**Task prompt:**
All lines of the records below that contain the word "grippers" must be listed.

[Items from a dataset]
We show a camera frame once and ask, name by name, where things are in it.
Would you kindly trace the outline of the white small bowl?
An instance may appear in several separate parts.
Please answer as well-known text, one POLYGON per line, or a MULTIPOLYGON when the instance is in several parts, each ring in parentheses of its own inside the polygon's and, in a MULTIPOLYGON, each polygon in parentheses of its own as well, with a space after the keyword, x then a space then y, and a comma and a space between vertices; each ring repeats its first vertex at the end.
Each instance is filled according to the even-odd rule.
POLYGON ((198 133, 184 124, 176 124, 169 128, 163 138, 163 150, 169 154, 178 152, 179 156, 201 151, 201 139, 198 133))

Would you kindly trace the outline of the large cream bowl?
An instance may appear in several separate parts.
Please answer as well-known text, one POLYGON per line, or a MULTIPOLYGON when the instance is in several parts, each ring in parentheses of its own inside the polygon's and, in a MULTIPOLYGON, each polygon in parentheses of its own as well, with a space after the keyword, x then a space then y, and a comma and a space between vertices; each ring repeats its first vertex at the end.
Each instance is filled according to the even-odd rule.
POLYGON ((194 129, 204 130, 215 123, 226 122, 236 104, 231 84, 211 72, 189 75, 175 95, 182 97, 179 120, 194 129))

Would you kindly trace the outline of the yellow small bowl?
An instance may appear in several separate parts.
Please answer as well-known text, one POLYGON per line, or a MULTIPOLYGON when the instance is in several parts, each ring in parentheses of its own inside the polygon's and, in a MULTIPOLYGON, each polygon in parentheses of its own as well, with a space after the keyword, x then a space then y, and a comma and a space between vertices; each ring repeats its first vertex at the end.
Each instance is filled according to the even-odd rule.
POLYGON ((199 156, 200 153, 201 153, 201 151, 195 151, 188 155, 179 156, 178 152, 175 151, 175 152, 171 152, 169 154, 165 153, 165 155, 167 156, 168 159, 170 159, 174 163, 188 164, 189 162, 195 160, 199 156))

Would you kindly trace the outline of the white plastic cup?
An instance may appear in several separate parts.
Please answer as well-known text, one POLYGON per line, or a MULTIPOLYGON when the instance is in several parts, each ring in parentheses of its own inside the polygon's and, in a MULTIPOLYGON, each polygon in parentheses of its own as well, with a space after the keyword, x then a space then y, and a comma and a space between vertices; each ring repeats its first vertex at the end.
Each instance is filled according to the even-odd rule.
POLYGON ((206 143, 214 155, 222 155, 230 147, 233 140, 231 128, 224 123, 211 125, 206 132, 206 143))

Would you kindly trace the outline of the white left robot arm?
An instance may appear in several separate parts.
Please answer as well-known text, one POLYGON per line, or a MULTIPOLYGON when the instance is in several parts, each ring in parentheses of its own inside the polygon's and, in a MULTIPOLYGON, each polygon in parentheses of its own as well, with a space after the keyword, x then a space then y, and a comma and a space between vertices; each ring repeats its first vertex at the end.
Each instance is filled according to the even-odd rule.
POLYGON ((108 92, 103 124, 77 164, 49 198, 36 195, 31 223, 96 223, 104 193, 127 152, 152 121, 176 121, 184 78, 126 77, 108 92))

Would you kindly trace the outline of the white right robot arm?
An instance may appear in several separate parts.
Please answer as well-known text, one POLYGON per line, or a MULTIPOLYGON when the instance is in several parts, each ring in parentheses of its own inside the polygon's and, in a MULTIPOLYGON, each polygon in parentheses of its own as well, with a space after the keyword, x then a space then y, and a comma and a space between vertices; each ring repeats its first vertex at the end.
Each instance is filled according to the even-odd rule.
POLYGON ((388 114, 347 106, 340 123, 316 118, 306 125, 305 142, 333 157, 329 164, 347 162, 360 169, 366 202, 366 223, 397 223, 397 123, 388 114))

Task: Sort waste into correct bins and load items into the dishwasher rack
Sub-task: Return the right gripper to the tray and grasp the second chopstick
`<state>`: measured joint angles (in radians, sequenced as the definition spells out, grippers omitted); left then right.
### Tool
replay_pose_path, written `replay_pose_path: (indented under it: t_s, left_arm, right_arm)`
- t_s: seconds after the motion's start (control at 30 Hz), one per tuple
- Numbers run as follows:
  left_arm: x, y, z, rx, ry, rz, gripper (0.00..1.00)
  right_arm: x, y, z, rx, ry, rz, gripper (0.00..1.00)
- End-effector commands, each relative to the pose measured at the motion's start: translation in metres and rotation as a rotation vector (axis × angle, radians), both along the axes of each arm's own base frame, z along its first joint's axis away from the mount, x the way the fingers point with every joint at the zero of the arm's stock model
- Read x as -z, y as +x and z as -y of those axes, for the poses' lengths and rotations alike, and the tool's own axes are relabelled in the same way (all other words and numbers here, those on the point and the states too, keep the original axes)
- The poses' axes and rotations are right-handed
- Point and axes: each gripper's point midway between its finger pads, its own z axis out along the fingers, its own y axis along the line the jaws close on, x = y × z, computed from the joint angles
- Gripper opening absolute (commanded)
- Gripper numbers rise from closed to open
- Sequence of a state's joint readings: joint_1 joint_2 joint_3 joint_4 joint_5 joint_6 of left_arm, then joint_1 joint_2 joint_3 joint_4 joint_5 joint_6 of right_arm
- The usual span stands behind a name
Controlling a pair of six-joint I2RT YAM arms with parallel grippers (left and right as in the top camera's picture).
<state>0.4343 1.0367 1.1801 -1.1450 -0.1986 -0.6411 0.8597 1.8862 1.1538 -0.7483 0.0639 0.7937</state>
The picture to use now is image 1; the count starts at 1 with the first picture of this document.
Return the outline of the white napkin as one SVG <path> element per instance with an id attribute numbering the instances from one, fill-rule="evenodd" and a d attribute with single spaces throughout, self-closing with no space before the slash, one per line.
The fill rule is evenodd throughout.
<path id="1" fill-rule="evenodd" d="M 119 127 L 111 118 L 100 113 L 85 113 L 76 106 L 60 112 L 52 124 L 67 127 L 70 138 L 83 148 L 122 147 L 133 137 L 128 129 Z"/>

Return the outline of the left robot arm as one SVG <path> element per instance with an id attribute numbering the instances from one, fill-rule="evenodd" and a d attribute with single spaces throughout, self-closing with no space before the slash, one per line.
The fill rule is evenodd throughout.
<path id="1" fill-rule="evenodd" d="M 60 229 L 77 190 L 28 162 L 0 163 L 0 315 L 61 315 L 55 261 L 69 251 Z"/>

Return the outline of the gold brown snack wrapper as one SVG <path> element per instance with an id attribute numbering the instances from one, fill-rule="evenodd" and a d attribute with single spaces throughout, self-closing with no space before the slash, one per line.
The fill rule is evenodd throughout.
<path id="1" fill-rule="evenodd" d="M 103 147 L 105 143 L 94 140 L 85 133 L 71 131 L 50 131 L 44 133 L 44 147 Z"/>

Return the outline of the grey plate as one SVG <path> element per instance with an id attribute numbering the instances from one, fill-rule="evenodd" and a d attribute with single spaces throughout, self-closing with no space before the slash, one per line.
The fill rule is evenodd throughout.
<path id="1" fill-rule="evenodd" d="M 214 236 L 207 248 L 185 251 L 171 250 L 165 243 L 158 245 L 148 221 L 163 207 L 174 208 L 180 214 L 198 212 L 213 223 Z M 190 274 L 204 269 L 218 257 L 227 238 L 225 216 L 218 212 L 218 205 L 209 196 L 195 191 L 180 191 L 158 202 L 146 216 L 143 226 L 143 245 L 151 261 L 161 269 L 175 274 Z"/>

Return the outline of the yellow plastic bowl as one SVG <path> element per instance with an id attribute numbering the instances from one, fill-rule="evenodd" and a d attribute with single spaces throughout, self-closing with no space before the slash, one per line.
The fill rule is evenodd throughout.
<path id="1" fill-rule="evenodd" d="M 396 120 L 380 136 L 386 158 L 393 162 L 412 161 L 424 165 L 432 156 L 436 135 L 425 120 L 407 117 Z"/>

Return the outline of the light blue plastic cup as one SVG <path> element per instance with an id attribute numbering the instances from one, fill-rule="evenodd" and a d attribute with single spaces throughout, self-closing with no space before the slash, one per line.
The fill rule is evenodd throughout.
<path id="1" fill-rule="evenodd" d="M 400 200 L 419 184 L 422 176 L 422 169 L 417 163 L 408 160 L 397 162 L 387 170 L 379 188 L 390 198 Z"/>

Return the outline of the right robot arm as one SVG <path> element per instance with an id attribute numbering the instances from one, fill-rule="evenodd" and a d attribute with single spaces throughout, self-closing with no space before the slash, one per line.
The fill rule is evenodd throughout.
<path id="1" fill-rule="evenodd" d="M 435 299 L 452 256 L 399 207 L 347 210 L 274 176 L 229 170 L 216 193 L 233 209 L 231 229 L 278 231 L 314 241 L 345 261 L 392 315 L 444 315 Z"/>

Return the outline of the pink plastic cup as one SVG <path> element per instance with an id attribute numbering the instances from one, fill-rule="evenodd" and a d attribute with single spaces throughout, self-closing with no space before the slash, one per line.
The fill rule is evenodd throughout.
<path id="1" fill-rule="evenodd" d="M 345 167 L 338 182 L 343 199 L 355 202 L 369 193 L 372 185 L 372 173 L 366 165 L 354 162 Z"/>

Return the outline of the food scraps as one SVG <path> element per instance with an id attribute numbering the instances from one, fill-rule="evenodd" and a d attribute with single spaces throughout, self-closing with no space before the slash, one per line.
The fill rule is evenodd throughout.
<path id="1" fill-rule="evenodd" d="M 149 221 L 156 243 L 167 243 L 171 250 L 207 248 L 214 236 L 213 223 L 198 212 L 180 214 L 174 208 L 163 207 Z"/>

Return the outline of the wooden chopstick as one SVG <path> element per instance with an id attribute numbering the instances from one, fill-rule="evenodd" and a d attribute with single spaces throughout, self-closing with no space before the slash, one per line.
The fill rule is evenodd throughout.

**Solution:**
`<state>`: measured joint angles (in radians, sequenced as the definition spells out, grippers omitted); left then right.
Controlling a pair of six-joint I2RT YAM arms with parallel grippers (left and right as in the top camera's picture).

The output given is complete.